Amendement (sans numéro) — APRÈS L'ARTICLE 2, insérer l'article suivant:
Dispositif
Après l’article 431‑9-1 du code pénal, il est inséré un article 431‑9-2 ainsi rédigé :
« Art. 431‑9-2. – N’est pas pénalement responsable l’agent des forces de sécurité intérieure qui, dans le cadre d’une opération légalement ordonnée tendant à mettre fin à un rassemblement musical illégal au sens de l’article 431‑9, procède à la neutralisation du matériel de sonorisation amplifiée ayant directement servi à commettre l’infraction, notamment par section de câbles d’alimentation ou de transmission, mise hors service des équipements de diffusion sonore ou coupure des sources d’énergie, lorsque cet acte est nécessaire, proportionné à la résistance opposée par les participants et ordonné ou autorisé par l’officier de police judiciaire ou l’autorité hiérarchiquement compétente présent sur les lieux.
« Le matériel visé au premier alinéa est présumé constituer l’instrument de l’infraction au sens de l’article 131‑21 et est susceptible de confiscation de plein droit par décision de la juridiction de jugement. »
Exposé sommaire
Le présent amendement complète directement l'article 2 du PJL RIPOST, qui délictualise l'organisation des rassemblements musicaux illégaux. Il en tire la conséquence opérationnelle la plus urgente.
Des officiers de gendarmerie sont aujourd'hui poursuivis pénalement pour dégradation de biens après avoir neutralisé le matériel de sonorisation de rave-parties illégales. Cette situation est juridiquement absurde et politiquement inacceptable : elle retourne le droit pénal contre ceux qui font respecter la loi, au bénéfice de ceux qui l'ont violée. Un organisateur de rave illégale ne peut pas s'installer en méconnaissance de la loi et, simultanément, invoquer la protection de ses biens contre les forces de l'ordre venues faire cesser l'infraction.

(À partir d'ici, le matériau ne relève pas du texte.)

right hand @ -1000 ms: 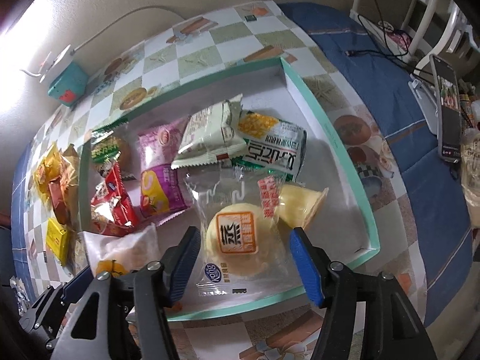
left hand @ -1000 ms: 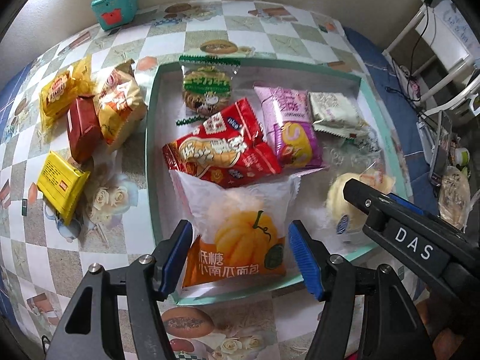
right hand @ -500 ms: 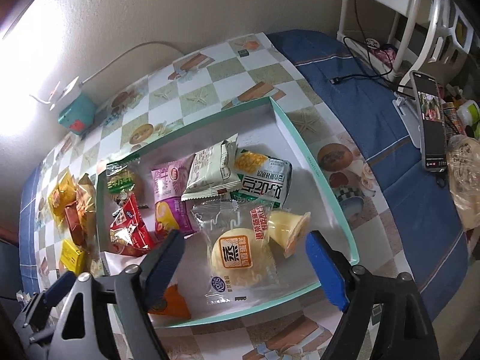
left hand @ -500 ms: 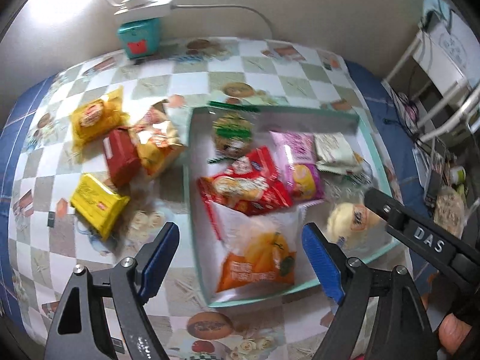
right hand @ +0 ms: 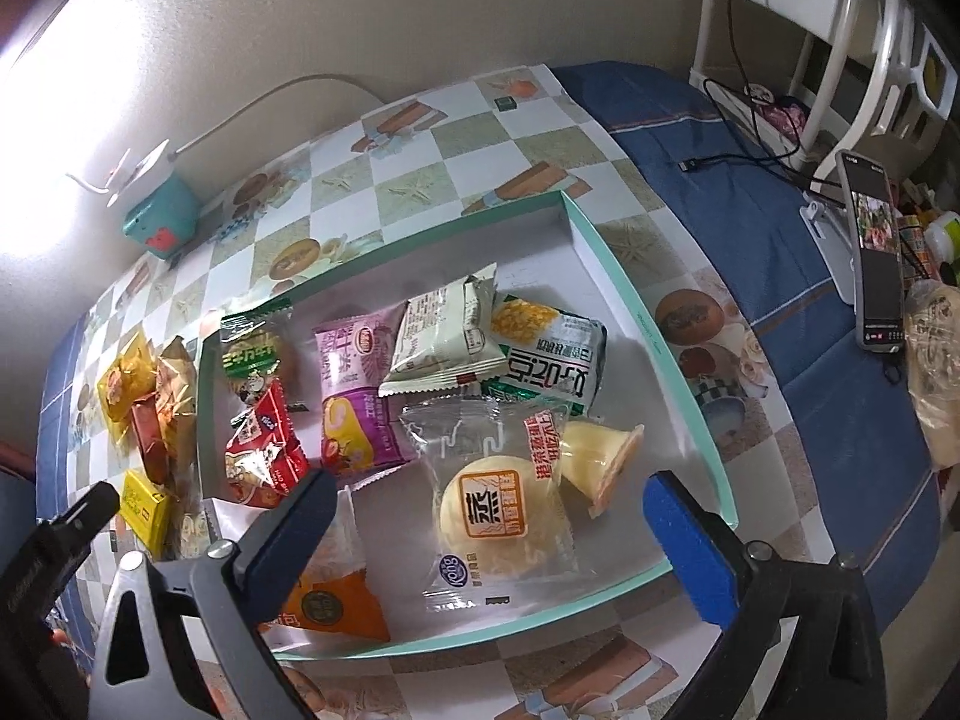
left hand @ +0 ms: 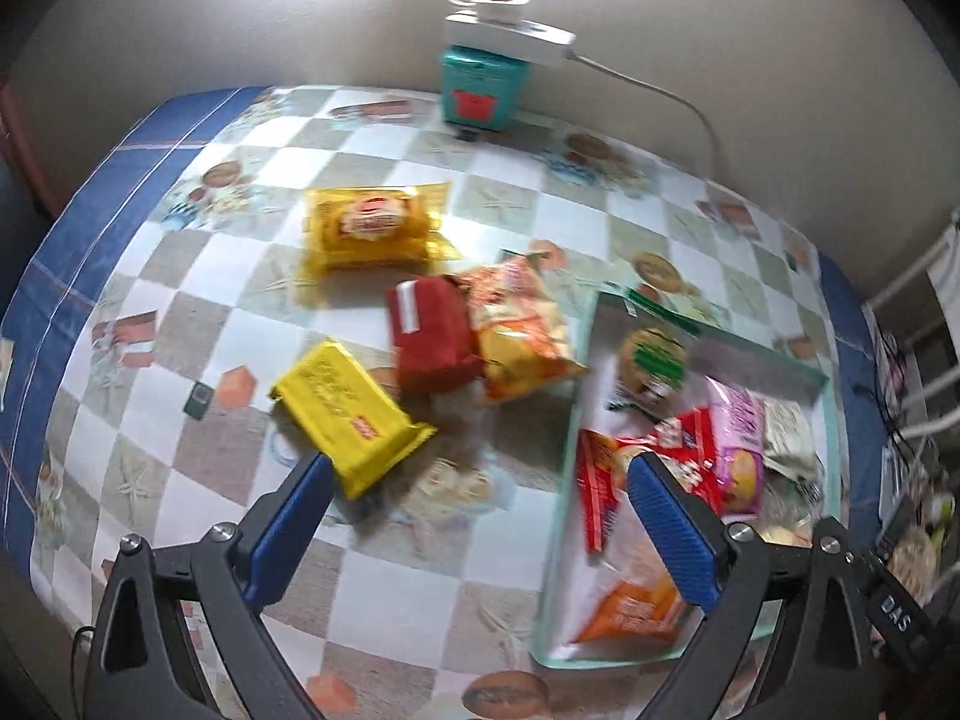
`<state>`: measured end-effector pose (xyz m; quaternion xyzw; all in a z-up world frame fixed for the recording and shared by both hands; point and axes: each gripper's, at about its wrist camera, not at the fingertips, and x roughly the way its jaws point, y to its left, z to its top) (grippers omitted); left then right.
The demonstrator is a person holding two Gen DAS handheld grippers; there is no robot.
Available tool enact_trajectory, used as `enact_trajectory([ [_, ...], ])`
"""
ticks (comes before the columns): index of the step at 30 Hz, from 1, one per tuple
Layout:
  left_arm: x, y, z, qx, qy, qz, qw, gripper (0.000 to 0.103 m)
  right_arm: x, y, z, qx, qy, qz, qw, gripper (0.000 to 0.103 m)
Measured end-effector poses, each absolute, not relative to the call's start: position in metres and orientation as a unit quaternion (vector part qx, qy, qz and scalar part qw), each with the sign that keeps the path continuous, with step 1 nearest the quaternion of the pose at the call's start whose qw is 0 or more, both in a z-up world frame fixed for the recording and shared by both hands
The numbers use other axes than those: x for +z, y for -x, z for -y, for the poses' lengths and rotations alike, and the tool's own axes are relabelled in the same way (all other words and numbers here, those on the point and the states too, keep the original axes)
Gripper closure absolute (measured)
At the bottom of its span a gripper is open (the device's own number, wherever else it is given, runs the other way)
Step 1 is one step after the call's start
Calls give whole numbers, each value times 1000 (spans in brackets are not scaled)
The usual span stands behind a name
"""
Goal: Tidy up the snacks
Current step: 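Open both tools to release the packs and withdraw from the box, then move both open tools toward the yellow biscuit pack and red wafer pack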
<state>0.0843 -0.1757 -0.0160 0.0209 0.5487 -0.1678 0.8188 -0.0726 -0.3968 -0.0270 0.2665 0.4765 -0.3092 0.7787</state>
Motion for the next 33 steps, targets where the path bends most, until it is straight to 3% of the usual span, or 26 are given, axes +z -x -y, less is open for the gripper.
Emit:
enact_trajectory([
  [33, -25, -164, -67, 70, 155, -524, 835, 4, -20, -21, 280, -211, -207, -482, 825, 0],
])
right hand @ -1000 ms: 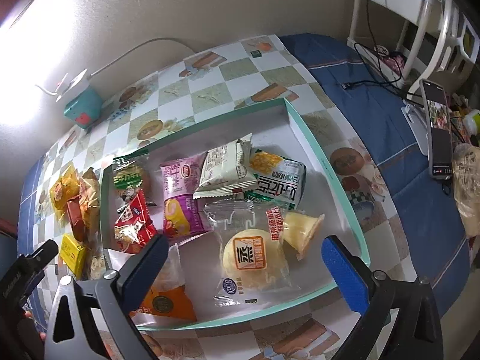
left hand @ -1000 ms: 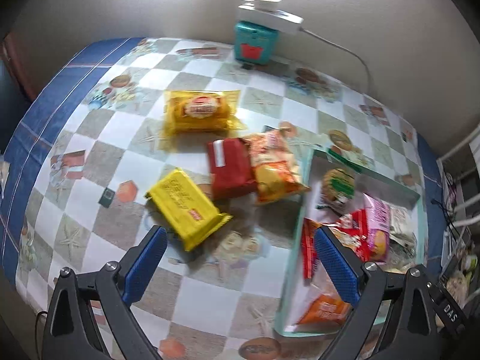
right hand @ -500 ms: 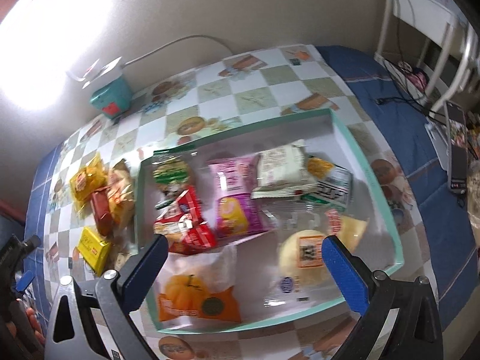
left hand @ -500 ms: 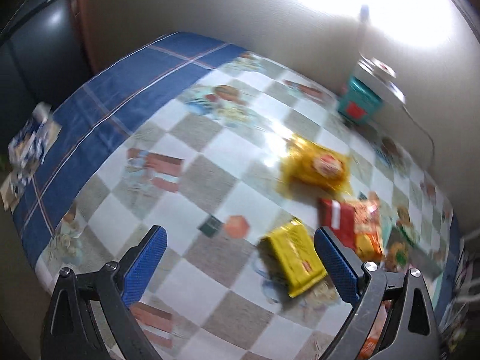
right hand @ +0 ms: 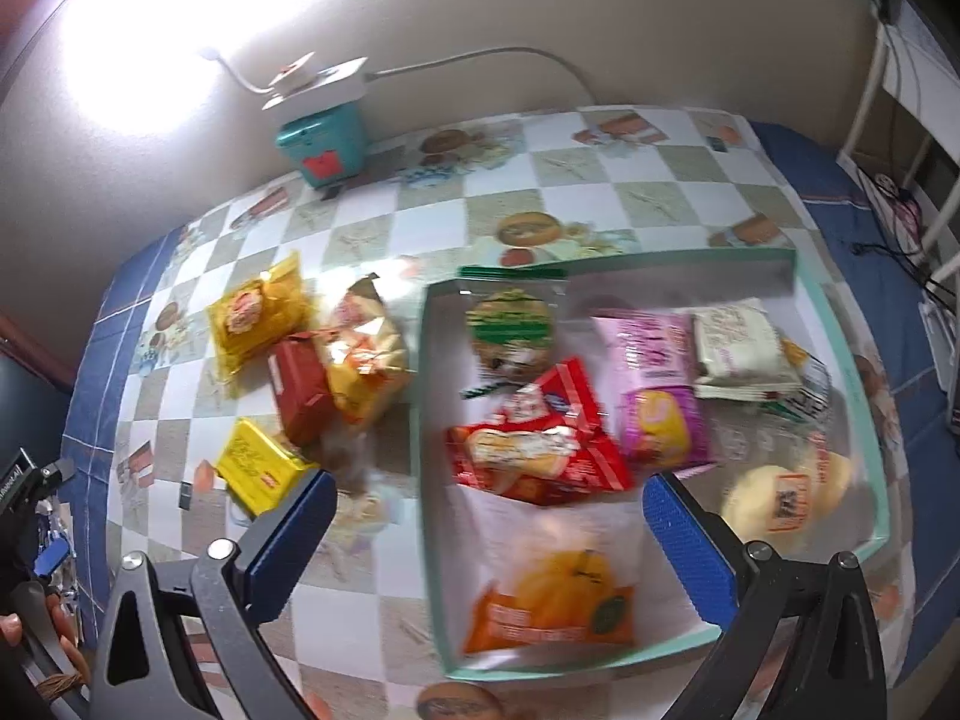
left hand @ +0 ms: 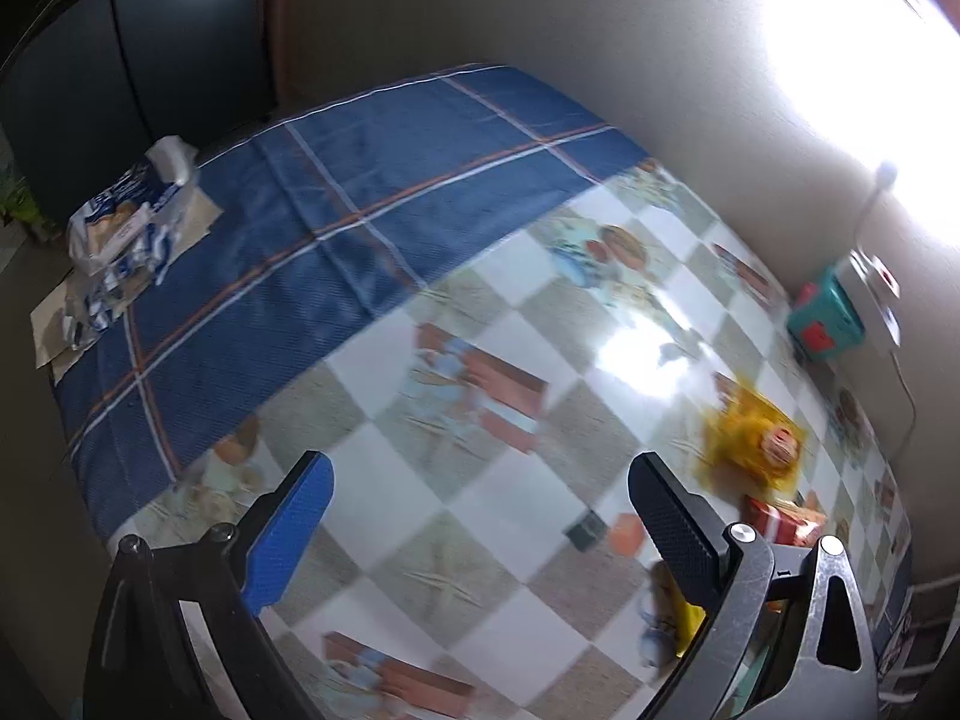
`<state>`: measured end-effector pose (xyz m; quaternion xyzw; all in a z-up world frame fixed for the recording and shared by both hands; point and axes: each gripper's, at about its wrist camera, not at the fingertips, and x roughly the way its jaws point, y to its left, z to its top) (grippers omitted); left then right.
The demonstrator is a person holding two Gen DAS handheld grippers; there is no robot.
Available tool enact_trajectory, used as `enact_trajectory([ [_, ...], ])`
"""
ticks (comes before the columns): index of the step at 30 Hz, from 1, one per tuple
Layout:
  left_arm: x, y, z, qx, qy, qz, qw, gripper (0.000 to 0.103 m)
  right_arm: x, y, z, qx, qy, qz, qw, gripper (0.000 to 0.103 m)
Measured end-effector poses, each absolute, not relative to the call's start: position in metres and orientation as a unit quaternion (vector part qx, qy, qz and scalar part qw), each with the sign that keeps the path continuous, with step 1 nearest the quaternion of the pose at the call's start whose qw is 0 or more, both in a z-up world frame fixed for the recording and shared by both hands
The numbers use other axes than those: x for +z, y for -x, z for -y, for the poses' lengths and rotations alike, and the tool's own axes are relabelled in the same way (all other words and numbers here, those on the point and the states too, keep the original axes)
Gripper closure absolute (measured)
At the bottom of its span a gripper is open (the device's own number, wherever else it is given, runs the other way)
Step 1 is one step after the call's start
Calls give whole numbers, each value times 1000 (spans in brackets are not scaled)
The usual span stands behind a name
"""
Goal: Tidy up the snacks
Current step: 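Move both open tools toward the yellow biscuit pack and red wafer pack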
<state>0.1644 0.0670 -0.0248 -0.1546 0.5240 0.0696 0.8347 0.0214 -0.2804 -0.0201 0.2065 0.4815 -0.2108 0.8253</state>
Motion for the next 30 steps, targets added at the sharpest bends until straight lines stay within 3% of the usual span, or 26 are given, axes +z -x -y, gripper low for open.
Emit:
enact_trajectory([
  [9, -40, -171, -67, 45, 163, -541, 824, 4, -35, -59, 250, -181, -188, -501, 825, 0],
  [18, -62, -173, -1, -30, 158, -578, 800, 4, -46, -75, 250, -194, -162, -514, 820, 0],
  [30, -85, -171, 84, -65, 78, -602, 792, 4, -40, -89, 271, -214, -155, -505, 822, 0],
])
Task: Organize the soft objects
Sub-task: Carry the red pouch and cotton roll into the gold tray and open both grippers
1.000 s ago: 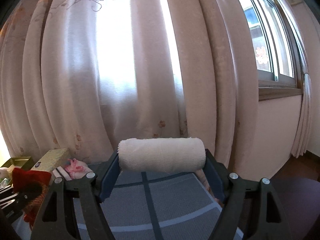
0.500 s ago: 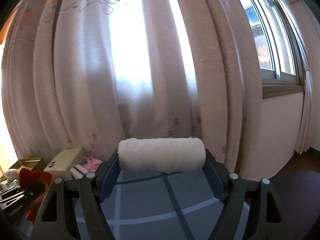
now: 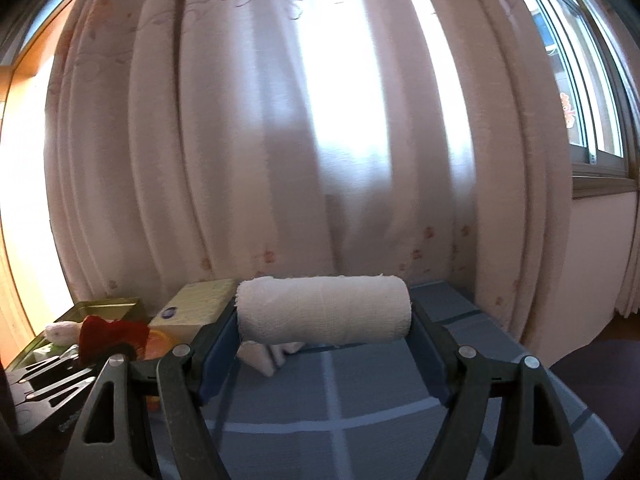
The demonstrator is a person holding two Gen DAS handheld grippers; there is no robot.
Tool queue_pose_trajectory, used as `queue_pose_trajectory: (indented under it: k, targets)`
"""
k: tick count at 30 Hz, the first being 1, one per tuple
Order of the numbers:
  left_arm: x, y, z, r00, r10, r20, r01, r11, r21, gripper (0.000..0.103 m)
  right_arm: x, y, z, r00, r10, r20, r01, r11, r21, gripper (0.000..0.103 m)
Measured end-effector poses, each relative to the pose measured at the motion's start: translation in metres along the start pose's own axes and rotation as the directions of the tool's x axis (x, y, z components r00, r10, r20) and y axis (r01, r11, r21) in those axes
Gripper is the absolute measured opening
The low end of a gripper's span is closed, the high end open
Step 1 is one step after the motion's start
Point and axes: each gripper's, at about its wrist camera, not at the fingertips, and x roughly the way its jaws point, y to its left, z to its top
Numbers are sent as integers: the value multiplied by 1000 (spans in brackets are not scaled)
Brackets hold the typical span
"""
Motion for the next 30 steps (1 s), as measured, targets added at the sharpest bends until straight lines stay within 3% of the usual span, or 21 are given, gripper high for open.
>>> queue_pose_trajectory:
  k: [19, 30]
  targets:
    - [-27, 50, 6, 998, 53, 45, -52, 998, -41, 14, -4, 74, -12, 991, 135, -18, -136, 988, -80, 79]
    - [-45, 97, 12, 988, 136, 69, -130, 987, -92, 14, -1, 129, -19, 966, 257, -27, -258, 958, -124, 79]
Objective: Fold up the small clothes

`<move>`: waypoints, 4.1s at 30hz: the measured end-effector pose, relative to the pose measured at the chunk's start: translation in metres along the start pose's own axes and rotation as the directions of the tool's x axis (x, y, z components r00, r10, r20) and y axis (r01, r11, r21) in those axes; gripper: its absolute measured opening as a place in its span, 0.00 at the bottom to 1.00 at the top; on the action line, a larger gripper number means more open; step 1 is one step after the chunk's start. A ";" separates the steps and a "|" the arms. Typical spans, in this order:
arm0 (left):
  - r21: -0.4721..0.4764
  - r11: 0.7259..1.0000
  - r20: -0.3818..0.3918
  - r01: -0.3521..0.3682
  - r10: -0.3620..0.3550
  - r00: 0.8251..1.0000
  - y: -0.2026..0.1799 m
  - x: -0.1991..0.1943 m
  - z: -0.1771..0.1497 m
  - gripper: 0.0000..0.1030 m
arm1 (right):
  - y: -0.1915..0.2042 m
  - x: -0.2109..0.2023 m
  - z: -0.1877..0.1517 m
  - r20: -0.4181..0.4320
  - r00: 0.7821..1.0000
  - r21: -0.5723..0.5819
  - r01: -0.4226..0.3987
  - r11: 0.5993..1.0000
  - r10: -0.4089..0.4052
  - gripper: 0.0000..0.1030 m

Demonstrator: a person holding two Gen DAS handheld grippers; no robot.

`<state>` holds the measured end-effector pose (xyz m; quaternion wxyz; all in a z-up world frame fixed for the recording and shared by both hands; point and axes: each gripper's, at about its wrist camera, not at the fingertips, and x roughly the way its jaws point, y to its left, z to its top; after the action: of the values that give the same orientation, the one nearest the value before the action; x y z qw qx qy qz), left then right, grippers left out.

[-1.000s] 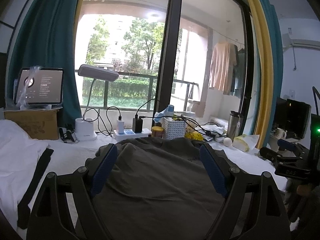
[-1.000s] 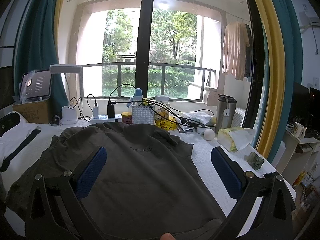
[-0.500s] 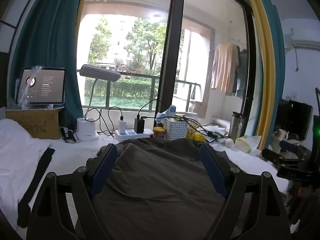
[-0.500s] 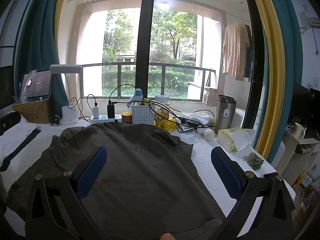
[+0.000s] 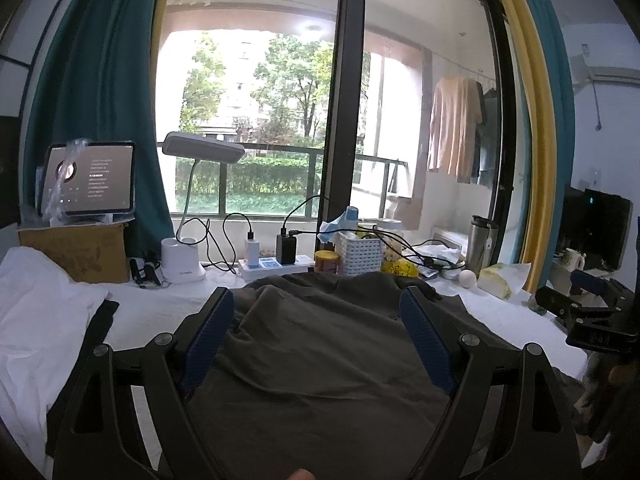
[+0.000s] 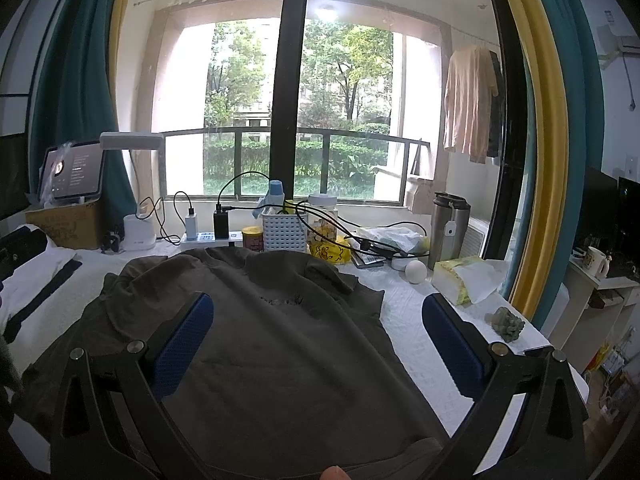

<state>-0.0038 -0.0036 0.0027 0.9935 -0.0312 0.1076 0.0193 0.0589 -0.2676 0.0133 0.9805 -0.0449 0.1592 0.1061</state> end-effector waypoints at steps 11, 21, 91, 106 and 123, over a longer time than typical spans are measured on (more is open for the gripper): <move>-0.034 0.999 -0.035 -0.033 0.032 0.999 0.003 0.005 0.002 0.85 | -0.003 0.003 0.003 -0.006 1.000 0.000 -0.002 1.000 0.002 1.00; -0.002 0.998 -0.065 -0.059 0.058 0.996 0.006 0.029 0.008 0.84 | -0.008 0.034 0.010 -0.077 0.997 0.019 -0.017 1.000 0.018 1.00; -0.083 0.992 -0.348 -0.092 0.058 0.936 0.042 0.195 0.002 0.84 | -0.090 0.253 0.031 -0.405 0.906 -0.019 -0.140 0.990 0.120 0.07; -0.144 0.986 -0.331 -0.089 0.037 0.943 0.073 0.151 -0.010 0.84 | 0.006 0.228 -0.014 -0.526 0.819 -0.106 -0.330 0.938 0.229 0.07; -0.175 0.981 -0.331 -0.083 0.020 0.943 0.084 0.150 -0.017 0.84 | 0.014 0.196 0.025 -0.453 0.861 -0.146 -0.327 0.934 0.231 0.66</move>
<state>0.1352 0.0836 -0.0508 0.9536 -0.1238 0.2699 0.0498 0.2453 -0.2126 -0.0266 0.8845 -0.1503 0.3628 0.2517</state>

L'amendement crée une cause d'irresponsabilité pénale spécifique, soumise à trois conditions cumulatives garantissant la proportionnalité : nécessité de l'acte, proportionnalité à la résistance opposée, autorisation ou ordre d'un officier compétent présent sur les lieux. Ces conditions s'inscrivent dans la ligne de la jurisprudence constitutionnelle sur les nécessités du maintien de l'ordre. Il prévoit en outre la confiscation de plein droit du matériel, qui est l'instrument même de l'infraction.
Ce texte met fin à une situation que les gendarmes vivent comme un abandon de la République. Il rétablit une cohérence élémentaire : on ne poursuit pas ceux qui font respecter la loi.